● What to produce
While you copy the lines below, skip the pictures and keep the rest exact.

Records from a data collection
⁂
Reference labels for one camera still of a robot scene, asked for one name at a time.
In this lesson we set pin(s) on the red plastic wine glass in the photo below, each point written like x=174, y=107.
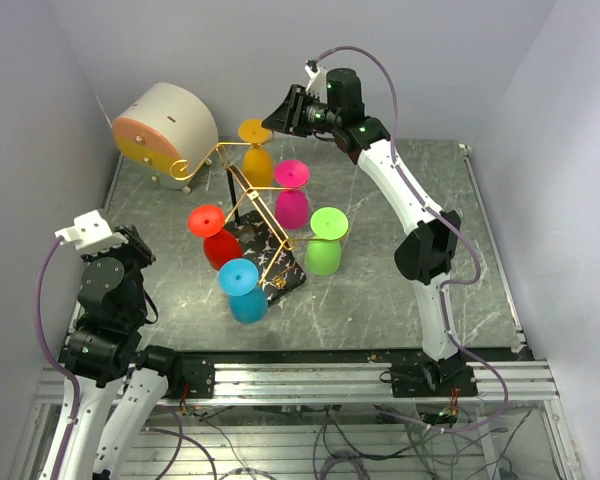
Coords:
x=219, y=245

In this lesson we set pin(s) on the magenta plastic wine glass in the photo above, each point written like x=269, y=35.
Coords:
x=292, y=206

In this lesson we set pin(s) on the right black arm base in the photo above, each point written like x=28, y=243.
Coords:
x=424, y=380

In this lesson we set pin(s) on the aluminium rail frame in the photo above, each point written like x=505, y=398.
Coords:
x=290, y=419

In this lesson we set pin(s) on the gold wire wine glass rack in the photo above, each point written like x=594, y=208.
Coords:
x=260, y=234

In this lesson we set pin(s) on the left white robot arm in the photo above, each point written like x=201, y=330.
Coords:
x=110, y=386

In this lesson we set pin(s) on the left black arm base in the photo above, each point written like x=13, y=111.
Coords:
x=189, y=377

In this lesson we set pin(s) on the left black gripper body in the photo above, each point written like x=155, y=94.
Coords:
x=134, y=253

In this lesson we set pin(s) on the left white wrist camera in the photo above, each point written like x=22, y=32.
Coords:
x=91, y=234

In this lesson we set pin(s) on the orange plastic wine glass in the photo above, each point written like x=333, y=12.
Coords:
x=258, y=164

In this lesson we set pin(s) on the blue plastic wine glass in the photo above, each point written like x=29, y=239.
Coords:
x=239, y=279

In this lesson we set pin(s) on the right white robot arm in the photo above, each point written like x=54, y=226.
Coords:
x=331, y=102

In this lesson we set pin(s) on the green plastic wine glass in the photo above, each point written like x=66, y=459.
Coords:
x=323, y=255

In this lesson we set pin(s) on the round beige drawer cabinet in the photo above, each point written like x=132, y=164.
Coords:
x=168, y=134

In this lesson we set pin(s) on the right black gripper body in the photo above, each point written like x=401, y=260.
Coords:
x=309, y=114
⁂
● Problem solution
Reference labels for one camera still of a robot scene, asked for one name at a time.
In this lesson we set pin(s) on the red plastic wine glass in the photo below, each point written like x=174, y=107.
Coords:
x=219, y=245

In this lesson we set pin(s) on the magenta plastic wine glass in the photo above, each point written like x=269, y=35.
Coords:
x=292, y=206

In this lesson we set pin(s) on the right black arm base in the photo above, each point written like x=28, y=243.
Coords:
x=424, y=380

In this lesson we set pin(s) on the aluminium rail frame in the photo above, each point written like x=505, y=398.
Coords:
x=290, y=419

In this lesson we set pin(s) on the gold wire wine glass rack in the photo above, each point written like x=594, y=208.
Coords:
x=260, y=234

In this lesson we set pin(s) on the left white robot arm in the photo above, each point written like x=201, y=330.
Coords:
x=110, y=386

In this lesson we set pin(s) on the left black arm base in the photo above, each point written like x=13, y=111.
Coords:
x=189, y=377

In this lesson we set pin(s) on the left black gripper body in the photo above, each point written like x=155, y=94.
Coords:
x=134, y=253

In this lesson we set pin(s) on the left white wrist camera in the photo above, each point written like x=22, y=32.
Coords:
x=91, y=234

In this lesson we set pin(s) on the orange plastic wine glass in the photo above, each point written like x=333, y=12.
Coords:
x=258, y=164

In this lesson we set pin(s) on the blue plastic wine glass in the photo above, each point written like x=29, y=239.
Coords:
x=239, y=279

In this lesson we set pin(s) on the right white robot arm in the photo above, each point written like x=54, y=226.
Coords:
x=331, y=102

In this lesson we set pin(s) on the green plastic wine glass in the photo above, each point written like x=66, y=459.
Coords:
x=323, y=255

In this lesson we set pin(s) on the round beige drawer cabinet in the photo above, each point written like x=132, y=164.
Coords:
x=168, y=134

In this lesson we set pin(s) on the right black gripper body in the photo above, each point written like x=401, y=260.
Coords:
x=309, y=114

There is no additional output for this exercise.